How to complete this task
Repeat the records exactly, so that each line matches the original.
- - -
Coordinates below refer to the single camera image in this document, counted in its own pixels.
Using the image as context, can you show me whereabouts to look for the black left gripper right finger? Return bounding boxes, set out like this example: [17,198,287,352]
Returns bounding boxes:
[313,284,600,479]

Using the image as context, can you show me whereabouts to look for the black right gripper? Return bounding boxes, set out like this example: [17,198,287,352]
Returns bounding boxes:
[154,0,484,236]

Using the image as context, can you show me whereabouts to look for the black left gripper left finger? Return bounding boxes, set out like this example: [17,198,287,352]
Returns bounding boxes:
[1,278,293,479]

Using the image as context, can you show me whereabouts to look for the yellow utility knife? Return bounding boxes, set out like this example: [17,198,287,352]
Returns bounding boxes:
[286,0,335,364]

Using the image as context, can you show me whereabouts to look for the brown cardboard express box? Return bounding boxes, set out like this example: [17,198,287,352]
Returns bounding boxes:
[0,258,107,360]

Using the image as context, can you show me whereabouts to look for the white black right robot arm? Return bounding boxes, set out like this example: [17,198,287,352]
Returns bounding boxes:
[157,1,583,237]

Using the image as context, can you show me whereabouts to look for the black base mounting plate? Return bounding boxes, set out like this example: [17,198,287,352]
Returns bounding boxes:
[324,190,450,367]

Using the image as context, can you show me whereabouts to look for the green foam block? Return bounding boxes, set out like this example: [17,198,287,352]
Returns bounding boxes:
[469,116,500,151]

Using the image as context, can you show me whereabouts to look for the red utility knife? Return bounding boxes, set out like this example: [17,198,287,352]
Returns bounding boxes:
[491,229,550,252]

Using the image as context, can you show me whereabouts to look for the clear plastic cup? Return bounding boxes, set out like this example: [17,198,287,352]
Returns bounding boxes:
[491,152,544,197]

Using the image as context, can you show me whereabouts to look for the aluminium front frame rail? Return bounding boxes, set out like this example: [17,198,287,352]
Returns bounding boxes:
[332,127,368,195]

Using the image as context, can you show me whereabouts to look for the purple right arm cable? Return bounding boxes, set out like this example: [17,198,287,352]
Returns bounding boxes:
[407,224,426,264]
- - -
Result of this task
Coordinates below refer to the single camera image in this document, counted in its own pixels.
Using the image as context, can you show me whereabouts to look for the black left gripper right finger? Return bounding boxes, set out like this example: [17,198,287,352]
Returns bounding boxes:
[313,284,600,479]

Using the image as context, can you show me whereabouts to look for the black right gripper? Return bounding boxes, set out like this example: [17,198,287,352]
Returns bounding boxes:
[154,0,484,236]

Using the image as context, can you show me whereabouts to look for the black left gripper left finger? Return bounding boxes, set out like this example: [17,198,287,352]
Returns bounding boxes:
[1,278,293,479]

Using the image as context, can you show me whereabouts to look for the yellow utility knife? Return bounding boxes, set out like this example: [17,198,287,352]
Returns bounding boxes:
[286,0,335,364]

Using the image as context, can you show me whereabouts to look for the brown cardboard express box? Return bounding boxes, set out like this example: [17,198,287,352]
Returns bounding boxes:
[0,258,107,360]

Using the image as context, can you show me whereabouts to look for the white black right robot arm? Return bounding boxes, set out like this example: [17,198,287,352]
Returns bounding boxes:
[157,1,583,237]

Using the image as context, can you show me whereabouts to look for the black base mounting plate? Return bounding boxes, set out like this example: [17,198,287,352]
Returns bounding boxes:
[324,190,450,367]

Using the image as context, can you show me whereabouts to look for the green foam block? Return bounding boxes, set out like this example: [17,198,287,352]
Returns bounding boxes:
[469,116,500,151]

Using the image as context, can you show me whereabouts to look for the red utility knife? Return bounding boxes, set out like this example: [17,198,287,352]
Returns bounding boxes:
[491,229,550,252]

Using the image as context, can you show me whereabouts to look for the clear plastic cup? Return bounding boxes, set out like this example: [17,198,287,352]
Returns bounding boxes:
[491,152,544,197]

Using the image as context, can you show me whereabouts to look for the aluminium front frame rail? Return bounding boxes, set out like this example: [17,198,287,352]
Returns bounding boxes:
[332,127,368,195]

Using the image as context, can you show me whereabouts to look for the purple right arm cable? Return bounding boxes, set out like this example: [17,198,287,352]
Returns bounding boxes:
[407,224,426,264]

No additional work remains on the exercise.